• **Problem statement**
Everything from the line that has "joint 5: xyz" to the last line of the listing must be repeated exactly, and nothing more; omit the pictures.

• **Provided data**
-----

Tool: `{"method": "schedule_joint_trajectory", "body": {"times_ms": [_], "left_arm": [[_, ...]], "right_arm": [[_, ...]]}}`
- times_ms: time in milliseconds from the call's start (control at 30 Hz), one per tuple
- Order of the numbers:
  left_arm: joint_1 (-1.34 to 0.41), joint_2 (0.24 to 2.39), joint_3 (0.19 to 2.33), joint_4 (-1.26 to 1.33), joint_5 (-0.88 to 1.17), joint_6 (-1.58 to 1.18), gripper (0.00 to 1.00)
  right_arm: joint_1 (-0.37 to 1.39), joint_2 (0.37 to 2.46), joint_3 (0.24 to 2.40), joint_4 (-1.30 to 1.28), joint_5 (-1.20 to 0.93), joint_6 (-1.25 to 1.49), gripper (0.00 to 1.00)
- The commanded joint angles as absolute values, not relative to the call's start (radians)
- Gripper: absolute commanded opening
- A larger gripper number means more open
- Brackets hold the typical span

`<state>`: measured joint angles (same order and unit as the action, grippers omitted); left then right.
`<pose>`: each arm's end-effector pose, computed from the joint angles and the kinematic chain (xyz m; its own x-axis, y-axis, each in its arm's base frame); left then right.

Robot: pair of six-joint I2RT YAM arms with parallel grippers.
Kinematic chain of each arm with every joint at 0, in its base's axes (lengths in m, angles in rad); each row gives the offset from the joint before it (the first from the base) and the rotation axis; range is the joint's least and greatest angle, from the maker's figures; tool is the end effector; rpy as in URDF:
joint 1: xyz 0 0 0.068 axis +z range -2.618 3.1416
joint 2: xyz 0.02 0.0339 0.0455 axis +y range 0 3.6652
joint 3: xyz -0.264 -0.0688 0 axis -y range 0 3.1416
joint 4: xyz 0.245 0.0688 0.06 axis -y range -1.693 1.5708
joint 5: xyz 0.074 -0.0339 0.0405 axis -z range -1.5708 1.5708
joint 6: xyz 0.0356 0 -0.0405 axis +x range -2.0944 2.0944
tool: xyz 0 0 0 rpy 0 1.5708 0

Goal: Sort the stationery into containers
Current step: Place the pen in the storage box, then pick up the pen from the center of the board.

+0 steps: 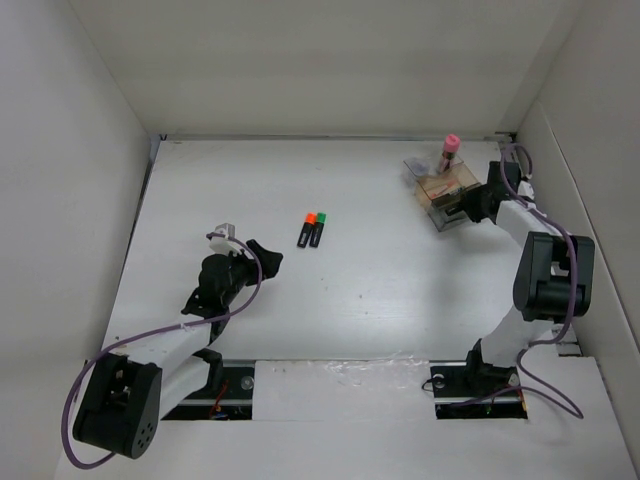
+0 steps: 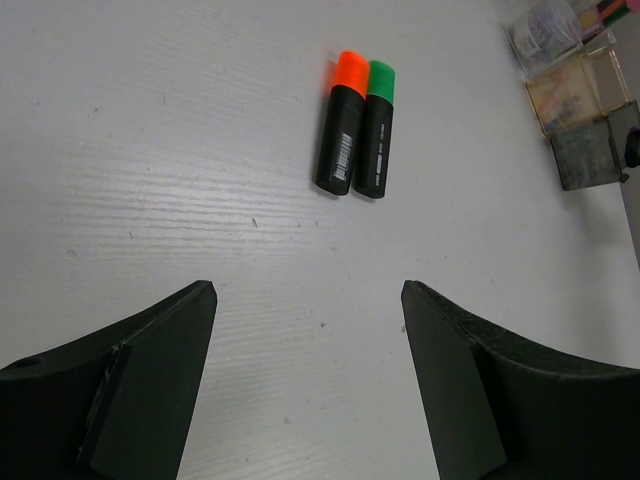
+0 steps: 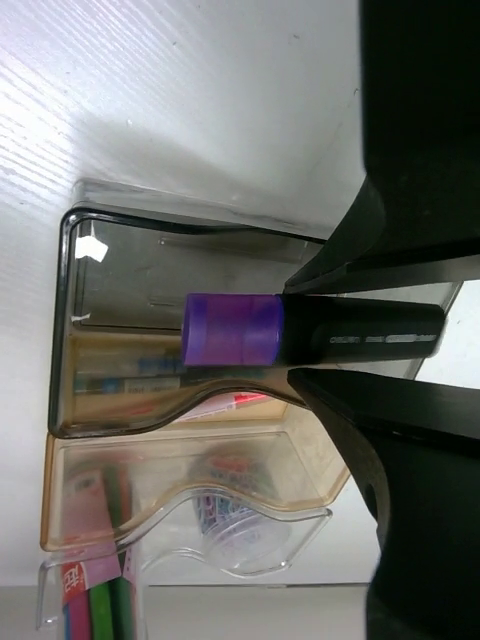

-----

• **Solution for this problem**
joint 5: xyz 0.074 -0.0339 0.0405 axis -z range -1.5708 1.5708
joint 6: xyz 0.0356 0 -0.0405 axis +x range -2.0944 2.0944
tool: xyz 0 0 0 rpy 0 1.5708 0

Goal: Sort the stationery into containers
Current step: Place the pen in the storage box, then pick up the pen from the center of the board.

+0 steps: 
+0 steps: 
+0 steps: 

This concludes the answer to the exercise.